I went elsewhere for college.
September 13, 2005
Here is a conversation I had the other day with E.S.:
Faustus: Oh, my God, have you seen Celine Dion’s crying plea from Larry King Live?
E.S.: No, I haven’t.
Faustus: It was totally moving. She was so impassioned. She gave a million dollars to relief efforts and then she attacked the administration for its lack of response to Katrina and for the war in Iraq and then she sang a beautiful song. I cried.
E.S.: Now there’s a shock.
Faustus: It made me want to buy a Celine Dion CD.
E.S.: Really? What would you do with it?
Faustus: Shut up.
E.S.: Do you even know who Celine Dion is?
September 11, 2005
Sartre was wrong. Hell is not other people.
Hell is looking for an apartment with your boyfriend in New York City.

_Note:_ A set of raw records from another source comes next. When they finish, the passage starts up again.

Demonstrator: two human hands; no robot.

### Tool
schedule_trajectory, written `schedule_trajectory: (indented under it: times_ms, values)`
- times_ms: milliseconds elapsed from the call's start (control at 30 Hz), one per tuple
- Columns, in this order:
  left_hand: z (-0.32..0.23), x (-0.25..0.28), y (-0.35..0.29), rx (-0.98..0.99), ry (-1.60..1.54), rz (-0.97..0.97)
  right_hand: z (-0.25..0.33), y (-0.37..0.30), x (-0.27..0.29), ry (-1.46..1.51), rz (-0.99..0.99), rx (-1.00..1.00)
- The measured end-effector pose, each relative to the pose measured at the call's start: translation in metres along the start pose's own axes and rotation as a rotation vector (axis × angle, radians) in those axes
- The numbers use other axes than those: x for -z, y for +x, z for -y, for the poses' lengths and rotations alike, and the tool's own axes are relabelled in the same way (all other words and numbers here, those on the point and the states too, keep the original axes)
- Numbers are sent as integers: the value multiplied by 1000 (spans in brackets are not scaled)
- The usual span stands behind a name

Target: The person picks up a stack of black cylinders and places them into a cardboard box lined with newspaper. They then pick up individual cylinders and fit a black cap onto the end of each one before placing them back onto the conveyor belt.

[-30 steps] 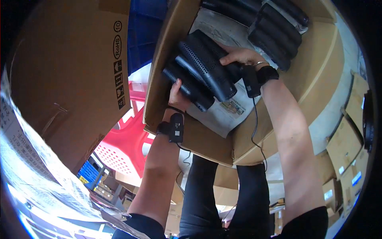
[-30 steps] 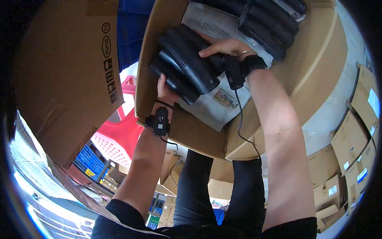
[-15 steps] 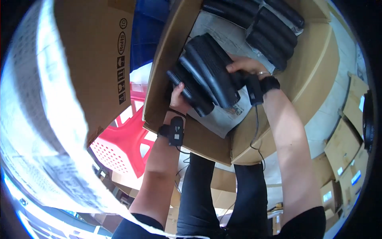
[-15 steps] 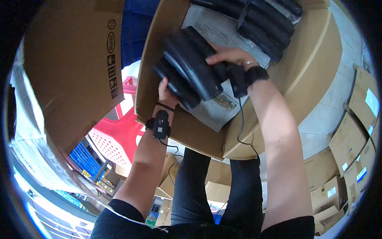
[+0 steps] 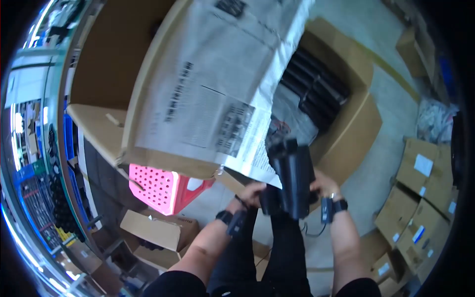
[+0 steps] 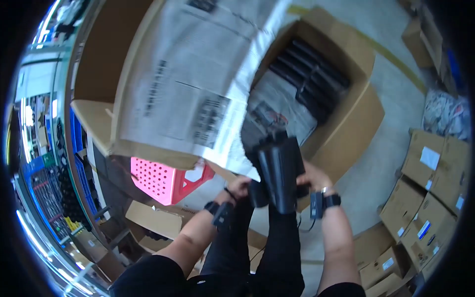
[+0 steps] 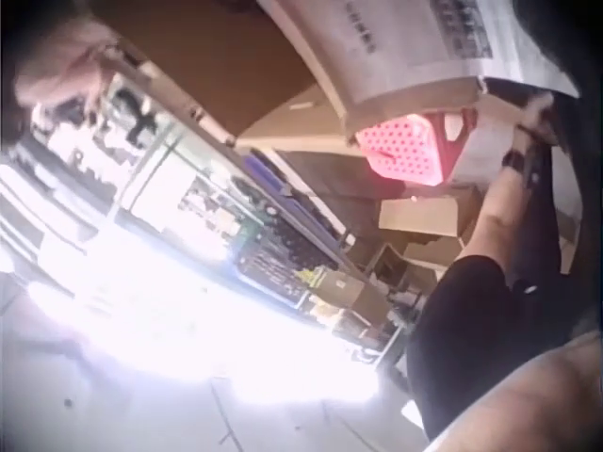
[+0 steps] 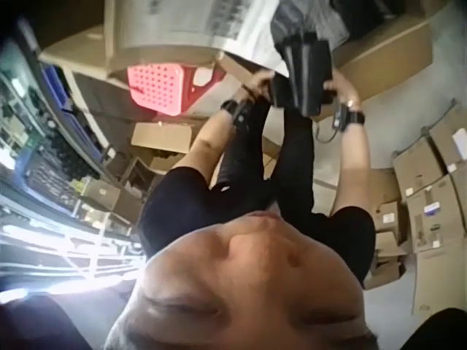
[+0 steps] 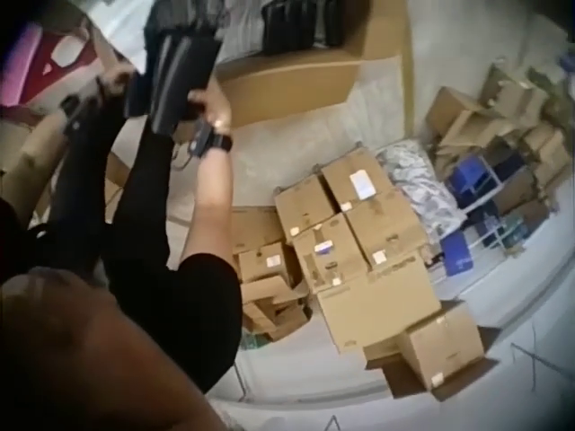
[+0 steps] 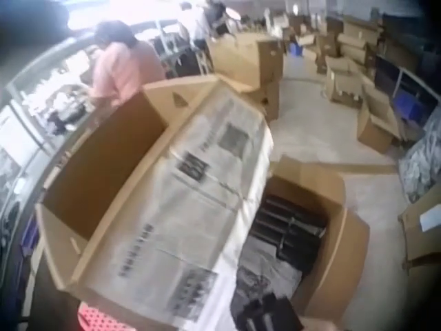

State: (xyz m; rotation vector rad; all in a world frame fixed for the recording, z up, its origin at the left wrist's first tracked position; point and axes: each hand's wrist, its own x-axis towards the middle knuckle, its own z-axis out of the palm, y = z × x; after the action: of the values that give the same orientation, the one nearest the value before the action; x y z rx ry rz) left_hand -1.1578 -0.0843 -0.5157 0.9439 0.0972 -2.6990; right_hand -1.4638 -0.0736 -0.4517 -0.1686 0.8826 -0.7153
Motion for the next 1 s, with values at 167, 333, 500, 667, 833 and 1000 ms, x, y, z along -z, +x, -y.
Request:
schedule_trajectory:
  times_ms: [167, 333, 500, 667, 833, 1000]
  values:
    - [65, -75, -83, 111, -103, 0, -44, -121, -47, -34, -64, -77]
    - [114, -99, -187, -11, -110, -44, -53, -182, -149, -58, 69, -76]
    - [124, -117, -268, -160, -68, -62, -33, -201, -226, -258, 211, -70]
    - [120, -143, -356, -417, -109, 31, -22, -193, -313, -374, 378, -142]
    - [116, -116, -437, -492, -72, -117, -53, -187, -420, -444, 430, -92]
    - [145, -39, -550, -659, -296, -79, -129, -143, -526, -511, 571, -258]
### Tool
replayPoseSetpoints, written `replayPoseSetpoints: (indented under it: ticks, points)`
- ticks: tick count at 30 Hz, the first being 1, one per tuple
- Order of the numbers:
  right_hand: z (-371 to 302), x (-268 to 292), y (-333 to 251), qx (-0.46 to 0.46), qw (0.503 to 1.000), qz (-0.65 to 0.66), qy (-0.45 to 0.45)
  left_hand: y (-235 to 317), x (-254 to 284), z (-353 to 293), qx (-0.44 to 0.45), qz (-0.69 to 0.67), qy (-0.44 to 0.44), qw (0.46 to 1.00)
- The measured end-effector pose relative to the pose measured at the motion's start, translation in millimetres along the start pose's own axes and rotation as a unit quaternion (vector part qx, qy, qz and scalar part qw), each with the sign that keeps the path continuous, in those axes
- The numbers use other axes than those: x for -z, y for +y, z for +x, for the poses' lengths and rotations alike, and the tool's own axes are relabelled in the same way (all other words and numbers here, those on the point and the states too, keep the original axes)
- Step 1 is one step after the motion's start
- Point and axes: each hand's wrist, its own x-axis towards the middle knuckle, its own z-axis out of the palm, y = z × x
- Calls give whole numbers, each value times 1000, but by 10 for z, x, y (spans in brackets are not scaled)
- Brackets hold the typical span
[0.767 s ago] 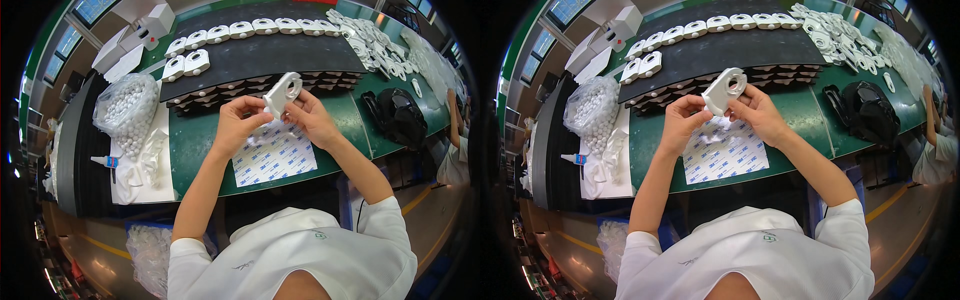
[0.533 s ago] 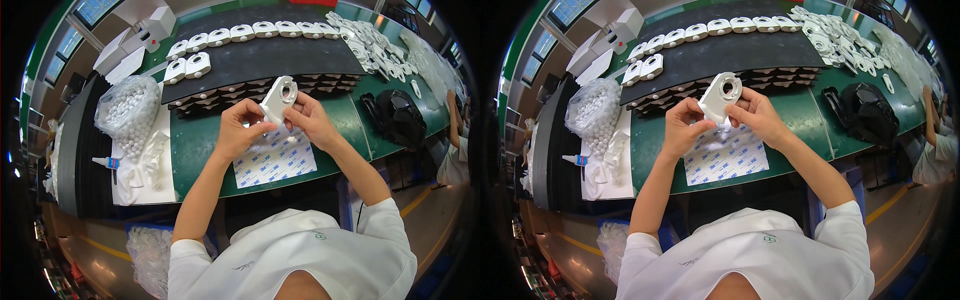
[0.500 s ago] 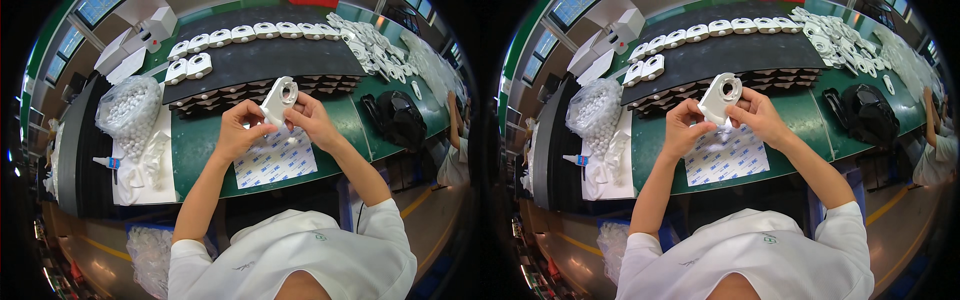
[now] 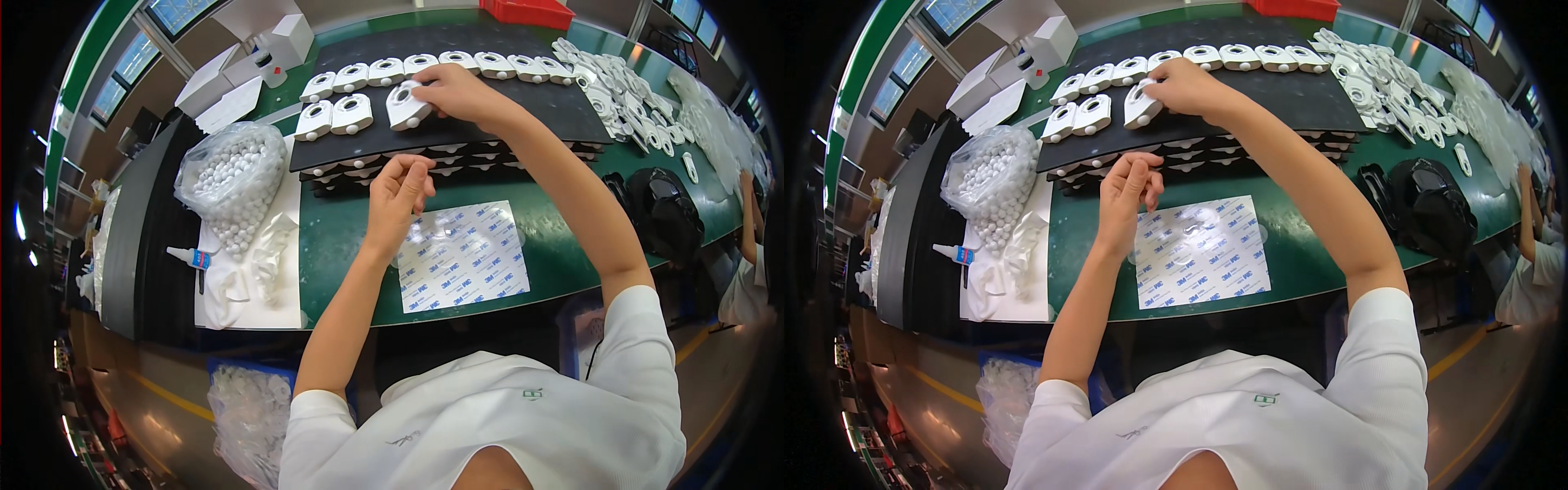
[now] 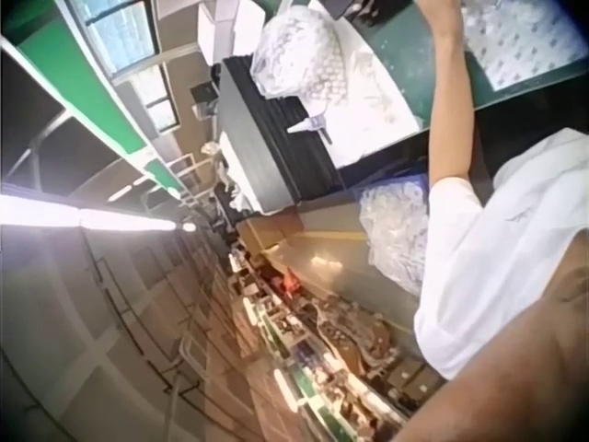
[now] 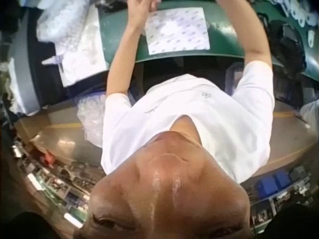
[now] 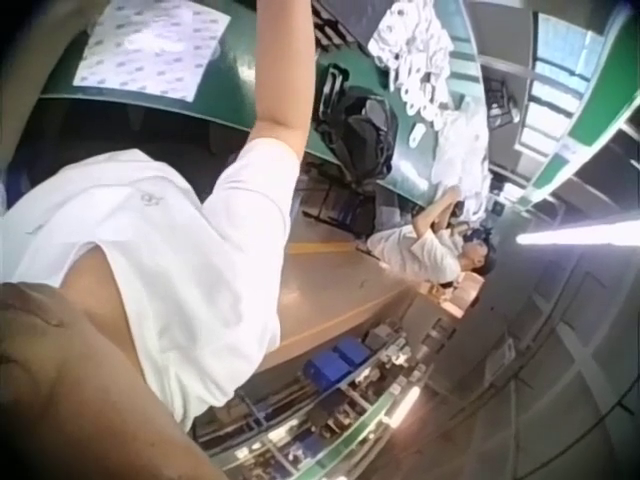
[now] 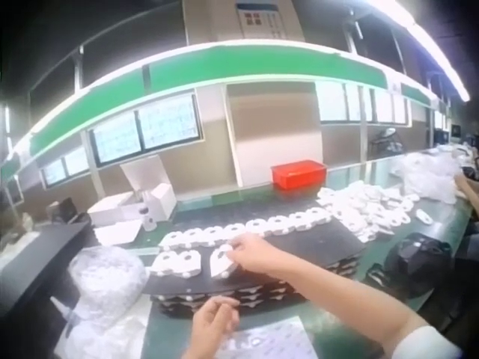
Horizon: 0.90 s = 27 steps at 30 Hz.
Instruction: Assembling small white plastic components into larger housings on a production line.
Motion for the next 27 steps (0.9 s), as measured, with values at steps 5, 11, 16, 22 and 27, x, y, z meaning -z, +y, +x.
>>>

Compared to that, other people are–well, perhaps not a walk in the park, but something much closer to purgatory.
September 9, 2005
Last night was the first night of the musical theater writing class I teach at NYU. All of my clothes were in the hamper, so I had to throw together an outfit at the last minute from whatever I could find; I ended up making very felicitous choices, and I looked really good.
After class, I got to E.S.’s apartment and we had the following conversation.
E.S.: You’re totally the hot professor.
Faustus: I do look good in this outfit, don’t I?
E.S.: All the girls probably loved you. And the boys loved you even more.
Faustus: There’s one girl in the class. Everybody else is a boy.
Pause.
E.S.: I absolutely forbid you to teach this class. You have to drop it.
Faustus: It’s okay. The boys are more your type than mine anyway.
E.S.: What, no tall blond Australians?
Faustus: If there were, do you really think I’d be here right now?